**** DATA EXCERPTS ****
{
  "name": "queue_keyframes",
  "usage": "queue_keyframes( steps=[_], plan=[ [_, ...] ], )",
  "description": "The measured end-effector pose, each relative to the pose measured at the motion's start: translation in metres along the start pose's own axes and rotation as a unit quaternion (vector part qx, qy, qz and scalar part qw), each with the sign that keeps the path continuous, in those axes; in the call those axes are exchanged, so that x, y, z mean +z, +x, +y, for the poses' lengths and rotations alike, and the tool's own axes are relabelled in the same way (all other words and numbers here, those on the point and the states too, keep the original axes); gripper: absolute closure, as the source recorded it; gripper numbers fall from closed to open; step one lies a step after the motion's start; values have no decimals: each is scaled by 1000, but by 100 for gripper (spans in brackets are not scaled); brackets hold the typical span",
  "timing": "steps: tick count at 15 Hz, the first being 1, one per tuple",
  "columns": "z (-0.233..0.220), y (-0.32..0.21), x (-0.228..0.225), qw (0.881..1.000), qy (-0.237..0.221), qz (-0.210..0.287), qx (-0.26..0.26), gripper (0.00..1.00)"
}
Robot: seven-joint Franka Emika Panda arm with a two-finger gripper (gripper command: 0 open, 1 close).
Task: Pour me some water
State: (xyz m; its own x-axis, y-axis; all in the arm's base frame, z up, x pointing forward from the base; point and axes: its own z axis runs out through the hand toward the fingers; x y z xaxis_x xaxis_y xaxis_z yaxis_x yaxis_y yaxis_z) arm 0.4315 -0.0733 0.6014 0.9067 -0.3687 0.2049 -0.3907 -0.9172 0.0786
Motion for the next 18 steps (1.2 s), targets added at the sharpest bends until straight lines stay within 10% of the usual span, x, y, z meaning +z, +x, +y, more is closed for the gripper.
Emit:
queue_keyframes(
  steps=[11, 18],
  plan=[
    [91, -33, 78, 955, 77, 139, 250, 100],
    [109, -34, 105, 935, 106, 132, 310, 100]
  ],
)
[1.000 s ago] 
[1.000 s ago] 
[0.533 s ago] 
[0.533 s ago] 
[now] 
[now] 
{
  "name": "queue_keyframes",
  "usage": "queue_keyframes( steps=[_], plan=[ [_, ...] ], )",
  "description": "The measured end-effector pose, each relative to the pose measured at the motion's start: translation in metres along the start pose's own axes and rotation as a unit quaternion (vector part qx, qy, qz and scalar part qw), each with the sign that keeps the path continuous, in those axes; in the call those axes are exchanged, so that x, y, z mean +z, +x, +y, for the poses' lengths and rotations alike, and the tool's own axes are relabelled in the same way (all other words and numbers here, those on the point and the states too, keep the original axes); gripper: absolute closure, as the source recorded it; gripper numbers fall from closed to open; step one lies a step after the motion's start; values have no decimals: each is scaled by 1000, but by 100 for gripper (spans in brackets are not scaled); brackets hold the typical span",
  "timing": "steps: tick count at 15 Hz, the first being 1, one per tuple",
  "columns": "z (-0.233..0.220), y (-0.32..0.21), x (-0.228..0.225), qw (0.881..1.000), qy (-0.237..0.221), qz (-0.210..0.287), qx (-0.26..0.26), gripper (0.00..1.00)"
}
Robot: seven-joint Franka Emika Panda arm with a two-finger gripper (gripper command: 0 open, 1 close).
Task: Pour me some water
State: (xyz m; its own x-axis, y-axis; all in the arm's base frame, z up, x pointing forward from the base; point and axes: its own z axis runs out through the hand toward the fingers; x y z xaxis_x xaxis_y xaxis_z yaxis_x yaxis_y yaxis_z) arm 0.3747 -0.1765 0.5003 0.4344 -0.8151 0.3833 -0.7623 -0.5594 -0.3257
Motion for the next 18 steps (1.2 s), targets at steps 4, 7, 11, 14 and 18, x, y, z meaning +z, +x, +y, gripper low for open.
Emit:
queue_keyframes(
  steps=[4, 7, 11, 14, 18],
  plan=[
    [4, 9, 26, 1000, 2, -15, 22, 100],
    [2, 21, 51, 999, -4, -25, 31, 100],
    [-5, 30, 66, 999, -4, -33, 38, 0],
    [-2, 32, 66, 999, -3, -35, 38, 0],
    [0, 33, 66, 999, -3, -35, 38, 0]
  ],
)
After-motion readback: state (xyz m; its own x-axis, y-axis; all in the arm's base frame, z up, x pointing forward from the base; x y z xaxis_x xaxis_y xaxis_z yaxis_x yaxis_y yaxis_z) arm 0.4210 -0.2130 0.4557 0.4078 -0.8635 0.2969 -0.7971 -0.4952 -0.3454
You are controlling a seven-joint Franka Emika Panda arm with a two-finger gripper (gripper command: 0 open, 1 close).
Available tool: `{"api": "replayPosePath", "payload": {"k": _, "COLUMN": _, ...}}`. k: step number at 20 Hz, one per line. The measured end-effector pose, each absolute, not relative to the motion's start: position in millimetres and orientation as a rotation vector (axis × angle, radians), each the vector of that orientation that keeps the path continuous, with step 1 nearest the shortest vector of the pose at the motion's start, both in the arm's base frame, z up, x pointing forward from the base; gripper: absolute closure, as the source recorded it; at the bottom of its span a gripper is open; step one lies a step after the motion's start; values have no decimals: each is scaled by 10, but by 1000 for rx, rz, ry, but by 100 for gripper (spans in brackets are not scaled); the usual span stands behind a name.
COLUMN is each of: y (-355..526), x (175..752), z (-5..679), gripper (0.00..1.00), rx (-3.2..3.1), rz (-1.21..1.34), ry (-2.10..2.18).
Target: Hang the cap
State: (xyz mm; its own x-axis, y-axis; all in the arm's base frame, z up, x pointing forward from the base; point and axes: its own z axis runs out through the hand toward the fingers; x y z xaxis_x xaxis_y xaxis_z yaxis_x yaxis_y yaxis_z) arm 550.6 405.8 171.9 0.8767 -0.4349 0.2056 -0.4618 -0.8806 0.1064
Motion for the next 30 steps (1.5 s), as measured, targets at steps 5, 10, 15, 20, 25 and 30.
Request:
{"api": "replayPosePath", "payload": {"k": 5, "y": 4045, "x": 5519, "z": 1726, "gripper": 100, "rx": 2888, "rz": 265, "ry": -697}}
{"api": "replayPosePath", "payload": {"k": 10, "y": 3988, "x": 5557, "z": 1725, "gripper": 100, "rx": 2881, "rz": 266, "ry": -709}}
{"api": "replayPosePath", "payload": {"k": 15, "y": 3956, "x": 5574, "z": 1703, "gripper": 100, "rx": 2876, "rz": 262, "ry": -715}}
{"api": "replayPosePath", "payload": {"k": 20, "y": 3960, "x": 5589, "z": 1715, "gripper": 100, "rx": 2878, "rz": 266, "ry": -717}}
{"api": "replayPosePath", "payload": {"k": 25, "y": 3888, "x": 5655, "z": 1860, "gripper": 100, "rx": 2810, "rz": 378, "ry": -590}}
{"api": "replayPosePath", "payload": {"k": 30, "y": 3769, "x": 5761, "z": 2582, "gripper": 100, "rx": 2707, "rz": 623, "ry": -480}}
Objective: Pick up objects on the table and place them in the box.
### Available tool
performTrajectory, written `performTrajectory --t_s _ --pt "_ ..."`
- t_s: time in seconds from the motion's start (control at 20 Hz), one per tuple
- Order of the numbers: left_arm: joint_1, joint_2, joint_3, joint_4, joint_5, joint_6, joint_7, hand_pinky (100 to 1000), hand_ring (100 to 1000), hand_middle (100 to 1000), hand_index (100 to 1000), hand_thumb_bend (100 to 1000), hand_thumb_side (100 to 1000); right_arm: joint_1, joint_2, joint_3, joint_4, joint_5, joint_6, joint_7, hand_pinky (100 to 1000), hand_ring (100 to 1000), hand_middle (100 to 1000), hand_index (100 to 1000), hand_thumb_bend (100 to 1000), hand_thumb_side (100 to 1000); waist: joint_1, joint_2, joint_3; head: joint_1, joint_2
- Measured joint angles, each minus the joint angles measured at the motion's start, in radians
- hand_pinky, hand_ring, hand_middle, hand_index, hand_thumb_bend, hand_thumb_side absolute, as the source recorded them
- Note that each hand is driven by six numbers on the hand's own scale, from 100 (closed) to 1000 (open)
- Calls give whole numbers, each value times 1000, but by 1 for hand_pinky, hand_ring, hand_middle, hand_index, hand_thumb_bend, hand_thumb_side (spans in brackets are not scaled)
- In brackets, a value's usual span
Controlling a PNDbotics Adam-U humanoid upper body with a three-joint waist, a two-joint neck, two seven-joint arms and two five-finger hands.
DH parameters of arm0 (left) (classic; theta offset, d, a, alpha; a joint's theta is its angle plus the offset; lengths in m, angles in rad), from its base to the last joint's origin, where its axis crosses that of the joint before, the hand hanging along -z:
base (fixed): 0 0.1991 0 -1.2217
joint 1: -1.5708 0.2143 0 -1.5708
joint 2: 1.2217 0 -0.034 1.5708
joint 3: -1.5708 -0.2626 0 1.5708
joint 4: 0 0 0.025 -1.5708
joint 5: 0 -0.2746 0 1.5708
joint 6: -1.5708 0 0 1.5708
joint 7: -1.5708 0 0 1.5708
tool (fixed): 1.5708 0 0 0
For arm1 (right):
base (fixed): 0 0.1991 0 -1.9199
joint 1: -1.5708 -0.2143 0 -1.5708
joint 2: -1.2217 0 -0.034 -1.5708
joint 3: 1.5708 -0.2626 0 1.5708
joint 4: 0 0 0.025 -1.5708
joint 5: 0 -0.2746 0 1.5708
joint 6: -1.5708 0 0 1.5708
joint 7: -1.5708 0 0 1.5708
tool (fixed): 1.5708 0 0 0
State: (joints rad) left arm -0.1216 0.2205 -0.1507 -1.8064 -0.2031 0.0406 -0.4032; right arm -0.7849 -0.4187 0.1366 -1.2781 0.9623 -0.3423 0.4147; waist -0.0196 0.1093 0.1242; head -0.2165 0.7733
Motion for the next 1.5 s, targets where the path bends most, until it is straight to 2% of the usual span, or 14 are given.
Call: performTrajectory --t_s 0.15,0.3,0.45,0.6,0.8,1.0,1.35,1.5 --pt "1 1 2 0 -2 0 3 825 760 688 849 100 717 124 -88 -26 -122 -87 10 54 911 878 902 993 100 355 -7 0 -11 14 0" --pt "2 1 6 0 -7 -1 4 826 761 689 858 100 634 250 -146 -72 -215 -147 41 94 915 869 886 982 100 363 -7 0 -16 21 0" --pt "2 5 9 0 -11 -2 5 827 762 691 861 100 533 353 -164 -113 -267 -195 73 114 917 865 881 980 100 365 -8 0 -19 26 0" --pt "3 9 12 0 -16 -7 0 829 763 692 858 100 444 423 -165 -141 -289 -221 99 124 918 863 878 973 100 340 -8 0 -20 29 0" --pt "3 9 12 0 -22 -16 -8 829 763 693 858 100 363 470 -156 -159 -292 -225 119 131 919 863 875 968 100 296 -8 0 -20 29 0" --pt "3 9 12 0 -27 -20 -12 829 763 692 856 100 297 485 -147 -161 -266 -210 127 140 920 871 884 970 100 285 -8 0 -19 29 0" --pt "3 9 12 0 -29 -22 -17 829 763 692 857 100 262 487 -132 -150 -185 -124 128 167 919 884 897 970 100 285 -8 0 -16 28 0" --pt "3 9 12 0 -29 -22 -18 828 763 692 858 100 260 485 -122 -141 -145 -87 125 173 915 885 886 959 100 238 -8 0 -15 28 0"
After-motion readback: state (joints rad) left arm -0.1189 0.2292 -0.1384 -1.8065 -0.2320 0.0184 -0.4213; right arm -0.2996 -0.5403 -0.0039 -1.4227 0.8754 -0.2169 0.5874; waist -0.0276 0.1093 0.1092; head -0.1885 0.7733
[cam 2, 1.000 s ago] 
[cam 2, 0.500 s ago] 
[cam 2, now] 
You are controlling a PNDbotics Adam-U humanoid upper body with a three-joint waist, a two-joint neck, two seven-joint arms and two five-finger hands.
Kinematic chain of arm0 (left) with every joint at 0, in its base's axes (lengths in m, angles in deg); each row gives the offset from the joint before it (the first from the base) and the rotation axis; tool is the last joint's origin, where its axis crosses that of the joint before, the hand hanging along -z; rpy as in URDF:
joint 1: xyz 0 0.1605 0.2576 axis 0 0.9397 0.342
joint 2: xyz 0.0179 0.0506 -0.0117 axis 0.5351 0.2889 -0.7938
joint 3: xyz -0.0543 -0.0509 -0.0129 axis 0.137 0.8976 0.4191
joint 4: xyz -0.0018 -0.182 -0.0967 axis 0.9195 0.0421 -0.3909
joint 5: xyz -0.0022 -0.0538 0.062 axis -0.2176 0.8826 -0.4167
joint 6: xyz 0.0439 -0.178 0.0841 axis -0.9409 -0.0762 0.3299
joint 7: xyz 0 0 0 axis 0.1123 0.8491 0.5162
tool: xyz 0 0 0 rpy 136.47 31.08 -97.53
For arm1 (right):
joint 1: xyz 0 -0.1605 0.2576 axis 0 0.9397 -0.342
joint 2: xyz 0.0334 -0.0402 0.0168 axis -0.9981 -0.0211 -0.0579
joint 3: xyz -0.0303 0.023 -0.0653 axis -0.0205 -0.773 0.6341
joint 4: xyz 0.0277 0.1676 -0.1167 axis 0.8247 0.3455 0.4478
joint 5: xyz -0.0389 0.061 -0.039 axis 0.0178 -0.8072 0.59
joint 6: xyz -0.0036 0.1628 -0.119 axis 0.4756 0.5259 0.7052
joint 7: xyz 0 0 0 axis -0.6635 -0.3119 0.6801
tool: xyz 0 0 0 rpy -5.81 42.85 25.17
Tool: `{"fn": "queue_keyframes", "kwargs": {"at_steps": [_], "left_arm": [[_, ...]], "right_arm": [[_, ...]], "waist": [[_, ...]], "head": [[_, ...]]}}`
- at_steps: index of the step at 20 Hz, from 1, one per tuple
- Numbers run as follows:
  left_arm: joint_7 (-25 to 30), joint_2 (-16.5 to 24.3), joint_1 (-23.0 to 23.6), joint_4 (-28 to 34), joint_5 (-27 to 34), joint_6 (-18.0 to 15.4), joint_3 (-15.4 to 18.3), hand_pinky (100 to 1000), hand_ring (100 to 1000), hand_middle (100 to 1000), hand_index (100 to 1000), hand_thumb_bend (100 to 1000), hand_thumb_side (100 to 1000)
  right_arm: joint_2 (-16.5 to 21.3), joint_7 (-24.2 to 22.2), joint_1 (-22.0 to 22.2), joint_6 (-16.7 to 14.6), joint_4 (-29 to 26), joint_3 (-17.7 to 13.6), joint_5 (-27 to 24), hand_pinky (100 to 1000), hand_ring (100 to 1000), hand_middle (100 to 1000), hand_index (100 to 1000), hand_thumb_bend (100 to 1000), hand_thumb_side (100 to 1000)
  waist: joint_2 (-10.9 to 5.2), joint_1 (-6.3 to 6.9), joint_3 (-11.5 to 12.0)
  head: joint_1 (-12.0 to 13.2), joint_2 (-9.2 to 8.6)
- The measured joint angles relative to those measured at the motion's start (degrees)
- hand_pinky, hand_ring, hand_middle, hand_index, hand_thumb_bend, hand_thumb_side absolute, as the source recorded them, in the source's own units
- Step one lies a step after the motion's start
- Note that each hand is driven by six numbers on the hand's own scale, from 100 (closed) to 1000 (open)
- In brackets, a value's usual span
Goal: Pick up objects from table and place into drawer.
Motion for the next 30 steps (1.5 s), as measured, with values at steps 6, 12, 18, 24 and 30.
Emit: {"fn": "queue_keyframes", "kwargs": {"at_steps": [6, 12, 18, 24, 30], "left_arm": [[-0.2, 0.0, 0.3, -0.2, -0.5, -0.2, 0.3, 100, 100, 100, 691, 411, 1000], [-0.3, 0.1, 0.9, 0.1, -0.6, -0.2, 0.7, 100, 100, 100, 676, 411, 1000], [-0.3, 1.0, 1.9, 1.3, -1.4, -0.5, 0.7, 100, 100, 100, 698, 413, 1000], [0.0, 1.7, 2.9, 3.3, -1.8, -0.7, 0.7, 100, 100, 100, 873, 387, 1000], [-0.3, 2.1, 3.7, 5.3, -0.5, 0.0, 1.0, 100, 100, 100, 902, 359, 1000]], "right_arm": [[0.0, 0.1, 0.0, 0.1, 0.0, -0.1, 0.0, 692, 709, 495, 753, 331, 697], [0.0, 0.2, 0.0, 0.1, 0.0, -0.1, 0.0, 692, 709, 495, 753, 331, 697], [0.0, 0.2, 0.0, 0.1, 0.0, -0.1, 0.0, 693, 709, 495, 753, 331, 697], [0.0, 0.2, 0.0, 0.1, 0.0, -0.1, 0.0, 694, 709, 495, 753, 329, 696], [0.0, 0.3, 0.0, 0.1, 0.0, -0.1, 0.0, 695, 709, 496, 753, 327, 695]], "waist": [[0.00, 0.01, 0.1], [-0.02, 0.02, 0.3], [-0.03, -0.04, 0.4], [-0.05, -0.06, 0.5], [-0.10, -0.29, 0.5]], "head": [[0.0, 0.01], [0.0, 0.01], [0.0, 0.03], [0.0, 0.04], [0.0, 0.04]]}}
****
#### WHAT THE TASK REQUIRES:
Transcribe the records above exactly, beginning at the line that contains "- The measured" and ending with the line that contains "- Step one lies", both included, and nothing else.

#### SOLVED EXERCISE:
- The measured joint angles relative to those measured at the motion's start (degrees)
- hand_pinky, hand_ring, hand_middle, hand_index, hand_thumb_bend, hand_thumb_side absolute, as the source recorded them, in the source's own units
- Step one lies a step after the motion's start

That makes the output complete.